The entries below should appear again in your reply, word for word.
[[ THE INPUT open ]]
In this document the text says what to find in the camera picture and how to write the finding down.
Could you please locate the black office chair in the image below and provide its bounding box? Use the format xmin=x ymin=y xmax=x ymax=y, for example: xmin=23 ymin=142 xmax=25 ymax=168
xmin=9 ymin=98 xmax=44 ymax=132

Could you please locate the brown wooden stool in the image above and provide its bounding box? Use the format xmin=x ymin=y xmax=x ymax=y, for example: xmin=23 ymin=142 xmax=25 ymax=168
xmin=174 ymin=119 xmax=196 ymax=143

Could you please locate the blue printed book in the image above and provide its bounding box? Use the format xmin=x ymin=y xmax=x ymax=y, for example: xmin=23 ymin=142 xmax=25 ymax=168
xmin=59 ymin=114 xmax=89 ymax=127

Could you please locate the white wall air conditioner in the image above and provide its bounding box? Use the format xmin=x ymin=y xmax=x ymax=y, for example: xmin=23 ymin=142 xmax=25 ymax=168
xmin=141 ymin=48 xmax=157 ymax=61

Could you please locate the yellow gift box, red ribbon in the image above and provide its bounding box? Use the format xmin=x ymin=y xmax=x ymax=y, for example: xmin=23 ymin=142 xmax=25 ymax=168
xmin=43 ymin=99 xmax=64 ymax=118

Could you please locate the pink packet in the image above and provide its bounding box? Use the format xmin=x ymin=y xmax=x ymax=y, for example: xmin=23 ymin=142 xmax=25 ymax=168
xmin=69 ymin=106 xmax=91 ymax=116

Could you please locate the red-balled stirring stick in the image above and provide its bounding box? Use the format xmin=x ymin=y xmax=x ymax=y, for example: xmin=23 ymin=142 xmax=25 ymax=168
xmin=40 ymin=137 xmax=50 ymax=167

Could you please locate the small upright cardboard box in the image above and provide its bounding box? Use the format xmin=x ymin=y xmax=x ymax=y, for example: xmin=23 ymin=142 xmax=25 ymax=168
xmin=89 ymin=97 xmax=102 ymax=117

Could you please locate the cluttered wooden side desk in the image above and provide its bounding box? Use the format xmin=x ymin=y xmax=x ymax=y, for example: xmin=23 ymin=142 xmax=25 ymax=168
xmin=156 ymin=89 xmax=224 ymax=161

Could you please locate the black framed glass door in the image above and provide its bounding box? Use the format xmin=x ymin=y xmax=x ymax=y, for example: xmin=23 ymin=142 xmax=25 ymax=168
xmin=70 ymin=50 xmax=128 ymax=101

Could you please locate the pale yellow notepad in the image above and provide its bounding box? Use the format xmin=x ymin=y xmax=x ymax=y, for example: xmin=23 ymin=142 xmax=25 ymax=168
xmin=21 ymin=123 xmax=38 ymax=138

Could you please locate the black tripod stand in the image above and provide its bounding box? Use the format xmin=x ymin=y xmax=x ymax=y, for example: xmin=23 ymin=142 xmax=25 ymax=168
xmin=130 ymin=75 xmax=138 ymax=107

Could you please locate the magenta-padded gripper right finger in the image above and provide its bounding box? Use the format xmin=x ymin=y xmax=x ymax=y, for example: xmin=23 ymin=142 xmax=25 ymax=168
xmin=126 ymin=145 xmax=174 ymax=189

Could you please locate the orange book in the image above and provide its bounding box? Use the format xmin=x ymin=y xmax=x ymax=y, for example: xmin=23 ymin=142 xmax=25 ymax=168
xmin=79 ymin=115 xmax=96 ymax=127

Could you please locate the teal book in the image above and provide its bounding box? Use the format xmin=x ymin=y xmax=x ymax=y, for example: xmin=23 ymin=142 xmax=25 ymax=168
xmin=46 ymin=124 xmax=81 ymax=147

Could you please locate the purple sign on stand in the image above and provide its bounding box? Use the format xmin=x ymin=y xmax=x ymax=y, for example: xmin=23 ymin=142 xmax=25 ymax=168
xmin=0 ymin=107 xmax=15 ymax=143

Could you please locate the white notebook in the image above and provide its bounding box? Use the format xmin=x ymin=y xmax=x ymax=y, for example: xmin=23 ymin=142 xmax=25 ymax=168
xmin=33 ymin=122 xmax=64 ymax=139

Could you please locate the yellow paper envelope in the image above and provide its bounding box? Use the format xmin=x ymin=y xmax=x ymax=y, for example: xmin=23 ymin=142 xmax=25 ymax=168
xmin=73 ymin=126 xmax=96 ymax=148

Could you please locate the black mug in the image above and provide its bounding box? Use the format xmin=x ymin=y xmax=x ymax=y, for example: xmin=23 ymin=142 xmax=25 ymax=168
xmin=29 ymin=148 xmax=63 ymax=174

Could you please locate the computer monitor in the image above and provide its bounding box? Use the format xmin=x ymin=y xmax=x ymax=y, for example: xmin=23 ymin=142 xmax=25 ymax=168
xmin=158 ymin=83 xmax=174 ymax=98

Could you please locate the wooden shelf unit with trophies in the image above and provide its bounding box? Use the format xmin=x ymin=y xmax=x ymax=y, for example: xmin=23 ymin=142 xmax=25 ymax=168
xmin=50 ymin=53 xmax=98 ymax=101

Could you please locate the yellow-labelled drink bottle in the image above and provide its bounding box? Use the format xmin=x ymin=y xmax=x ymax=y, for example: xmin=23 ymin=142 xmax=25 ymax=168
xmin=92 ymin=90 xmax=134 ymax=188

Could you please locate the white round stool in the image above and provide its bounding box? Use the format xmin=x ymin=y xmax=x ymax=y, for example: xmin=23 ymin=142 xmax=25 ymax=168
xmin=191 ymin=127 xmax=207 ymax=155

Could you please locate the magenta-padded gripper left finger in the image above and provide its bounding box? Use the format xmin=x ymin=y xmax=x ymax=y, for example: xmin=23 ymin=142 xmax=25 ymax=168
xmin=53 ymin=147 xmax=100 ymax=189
[[ THE INPUT closed ]]
EXPECTED ANSWER:
In this document the text says what to find in the camera picture and how to write the finding down.
Could you please locate the black office chair in the image below and provide its bounding box? Use the format xmin=x ymin=y xmax=x ymax=y, for example: xmin=23 ymin=142 xmax=25 ymax=168
xmin=9 ymin=98 xmax=44 ymax=132

Could you please locate the brown wooden stool in the image above and provide its bounding box? Use the format xmin=x ymin=y xmax=x ymax=y, for example: xmin=23 ymin=142 xmax=25 ymax=168
xmin=174 ymin=119 xmax=196 ymax=143

Could you please locate the blue printed book in the image above and provide its bounding box? Use the format xmin=x ymin=y xmax=x ymax=y, for example: xmin=23 ymin=142 xmax=25 ymax=168
xmin=59 ymin=114 xmax=89 ymax=127

Could you please locate the white wall air conditioner in the image above and provide its bounding box? Use the format xmin=x ymin=y xmax=x ymax=y, for example: xmin=23 ymin=142 xmax=25 ymax=168
xmin=141 ymin=48 xmax=157 ymax=61

Could you please locate the yellow gift box, red ribbon in the image above and provide its bounding box? Use the format xmin=x ymin=y xmax=x ymax=y, for example: xmin=23 ymin=142 xmax=25 ymax=168
xmin=43 ymin=99 xmax=64 ymax=118

Could you please locate the pink packet in the image above and provide its bounding box? Use the format xmin=x ymin=y xmax=x ymax=y, for example: xmin=23 ymin=142 xmax=25 ymax=168
xmin=69 ymin=106 xmax=91 ymax=116

Could you please locate the red-balled stirring stick in the image above and provide its bounding box? Use the format xmin=x ymin=y xmax=x ymax=y, for example: xmin=23 ymin=142 xmax=25 ymax=168
xmin=40 ymin=137 xmax=50 ymax=167

Could you please locate the small upright cardboard box in the image above and provide its bounding box? Use the format xmin=x ymin=y xmax=x ymax=y, for example: xmin=23 ymin=142 xmax=25 ymax=168
xmin=89 ymin=97 xmax=102 ymax=117

Could you please locate the cluttered wooden side desk in the image above and provide its bounding box? Use the format xmin=x ymin=y xmax=x ymax=y, for example: xmin=23 ymin=142 xmax=25 ymax=168
xmin=156 ymin=89 xmax=224 ymax=161

Could you please locate the black framed glass door in the image above and provide its bounding box? Use the format xmin=x ymin=y xmax=x ymax=y, for example: xmin=23 ymin=142 xmax=25 ymax=168
xmin=70 ymin=50 xmax=128 ymax=101

Could you please locate the pale yellow notepad in the image above and provide its bounding box? Use the format xmin=x ymin=y xmax=x ymax=y, for example: xmin=23 ymin=142 xmax=25 ymax=168
xmin=21 ymin=123 xmax=38 ymax=138

Could you please locate the black tripod stand in the image above and provide its bounding box? Use the format xmin=x ymin=y xmax=x ymax=y, for example: xmin=23 ymin=142 xmax=25 ymax=168
xmin=130 ymin=75 xmax=138 ymax=107

Could you please locate the magenta-padded gripper right finger in the image above and provide its bounding box? Use the format xmin=x ymin=y xmax=x ymax=y, for example: xmin=23 ymin=142 xmax=25 ymax=168
xmin=126 ymin=145 xmax=174 ymax=189

Could you please locate the orange book in the image above and provide its bounding box? Use the format xmin=x ymin=y xmax=x ymax=y, for example: xmin=23 ymin=142 xmax=25 ymax=168
xmin=79 ymin=115 xmax=96 ymax=127

Could you please locate the teal book in the image above and provide its bounding box? Use the format xmin=x ymin=y xmax=x ymax=y, for example: xmin=23 ymin=142 xmax=25 ymax=168
xmin=46 ymin=124 xmax=81 ymax=147

Could you please locate the purple sign on stand in the image above and provide its bounding box? Use the format xmin=x ymin=y xmax=x ymax=y, for example: xmin=23 ymin=142 xmax=25 ymax=168
xmin=0 ymin=107 xmax=15 ymax=143

Could you please locate the white notebook in the image above and provide its bounding box? Use the format xmin=x ymin=y xmax=x ymax=y, for example: xmin=23 ymin=142 xmax=25 ymax=168
xmin=33 ymin=122 xmax=64 ymax=139

Could you please locate the yellow paper envelope in the image above and provide its bounding box? Use the format xmin=x ymin=y xmax=x ymax=y, for example: xmin=23 ymin=142 xmax=25 ymax=168
xmin=73 ymin=126 xmax=96 ymax=148

Could you please locate the black mug in the image above and provide its bounding box? Use the format xmin=x ymin=y xmax=x ymax=y, for example: xmin=23 ymin=142 xmax=25 ymax=168
xmin=29 ymin=148 xmax=63 ymax=174

Could you please locate the computer monitor in the image above and provide its bounding box? Use the format xmin=x ymin=y xmax=x ymax=y, for example: xmin=23 ymin=142 xmax=25 ymax=168
xmin=158 ymin=83 xmax=174 ymax=98

Could you please locate the wooden shelf unit with trophies in the image above and provide its bounding box? Use the format xmin=x ymin=y xmax=x ymax=y, for example: xmin=23 ymin=142 xmax=25 ymax=168
xmin=50 ymin=53 xmax=98 ymax=101

Could you please locate the yellow-labelled drink bottle in the image above and provide its bounding box? Use the format xmin=x ymin=y xmax=x ymax=y, for example: xmin=23 ymin=142 xmax=25 ymax=168
xmin=92 ymin=90 xmax=134 ymax=188

Could you please locate the white round stool in the image above and provide its bounding box? Use the format xmin=x ymin=y xmax=x ymax=y, for example: xmin=23 ymin=142 xmax=25 ymax=168
xmin=191 ymin=127 xmax=207 ymax=155

Could you please locate the magenta-padded gripper left finger in the image above and provide its bounding box? Use the format xmin=x ymin=y xmax=x ymax=y, for example: xmin=23 ymin=142 xmax=25 ymax=168
xmin=53 ymin=147 xmax=100 ymax=189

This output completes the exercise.